WORK ITEM :: Only the lines from the one with "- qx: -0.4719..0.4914" through the end of the material below belong in the reply; transcribe them exactly.

DATA SECTION ::
-- Opening Marker --

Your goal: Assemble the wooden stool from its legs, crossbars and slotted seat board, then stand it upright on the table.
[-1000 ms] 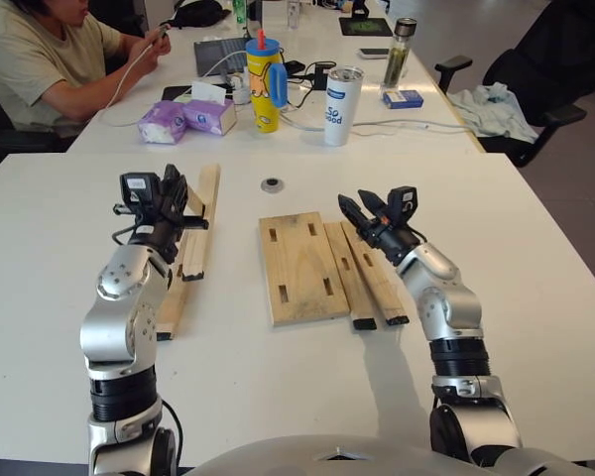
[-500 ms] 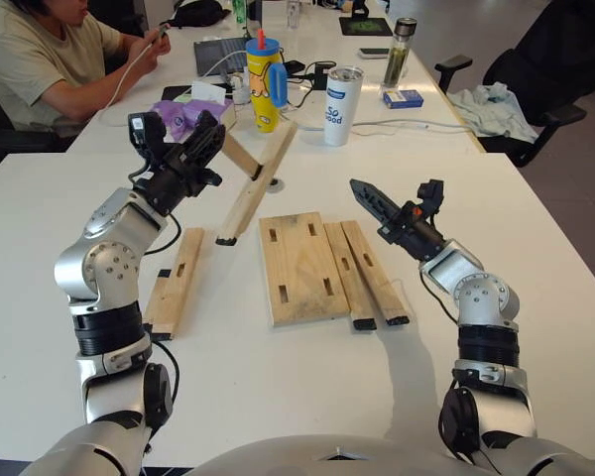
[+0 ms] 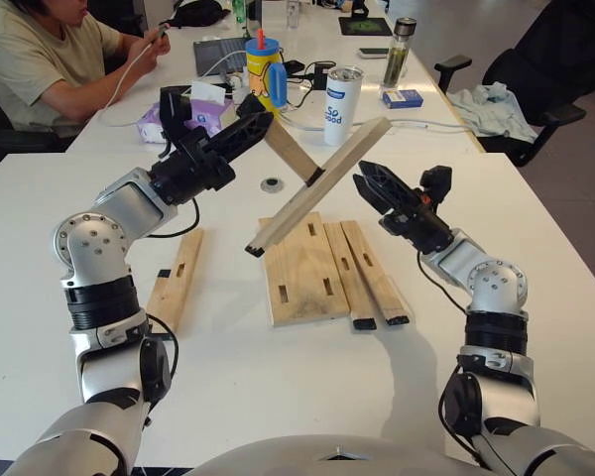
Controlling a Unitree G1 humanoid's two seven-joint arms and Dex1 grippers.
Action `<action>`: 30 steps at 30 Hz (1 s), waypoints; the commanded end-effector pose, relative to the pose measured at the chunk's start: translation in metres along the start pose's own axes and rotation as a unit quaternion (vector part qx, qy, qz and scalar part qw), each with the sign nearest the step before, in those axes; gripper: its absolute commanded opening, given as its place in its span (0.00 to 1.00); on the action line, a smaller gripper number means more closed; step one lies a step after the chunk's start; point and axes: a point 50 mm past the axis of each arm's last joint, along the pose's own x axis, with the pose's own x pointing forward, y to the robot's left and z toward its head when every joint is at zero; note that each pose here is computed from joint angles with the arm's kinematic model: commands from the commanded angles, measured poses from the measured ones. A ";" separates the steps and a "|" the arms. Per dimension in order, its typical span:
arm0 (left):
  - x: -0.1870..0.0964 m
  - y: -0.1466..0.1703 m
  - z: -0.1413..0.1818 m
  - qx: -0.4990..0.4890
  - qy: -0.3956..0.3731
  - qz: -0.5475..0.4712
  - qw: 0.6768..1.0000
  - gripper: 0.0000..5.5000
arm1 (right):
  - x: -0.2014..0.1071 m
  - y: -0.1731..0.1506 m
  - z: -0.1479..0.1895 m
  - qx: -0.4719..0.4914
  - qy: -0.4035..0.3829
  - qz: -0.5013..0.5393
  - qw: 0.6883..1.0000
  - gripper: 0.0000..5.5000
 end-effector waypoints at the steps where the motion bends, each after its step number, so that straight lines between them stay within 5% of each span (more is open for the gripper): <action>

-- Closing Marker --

RESULT ::
  - qx: -0.4719..0.4914
  - qy: -0.4035..0.3829
  - qz: -0.5013..0.5393
  - qw: 0.6883..1.0000
  - gripper: 0.0000..5.5000
 end-effector waypoints at the steps where the motion bends, each after its step number, so that straight lines between them stay within 5% of each span (more is open for the gripper): <action>

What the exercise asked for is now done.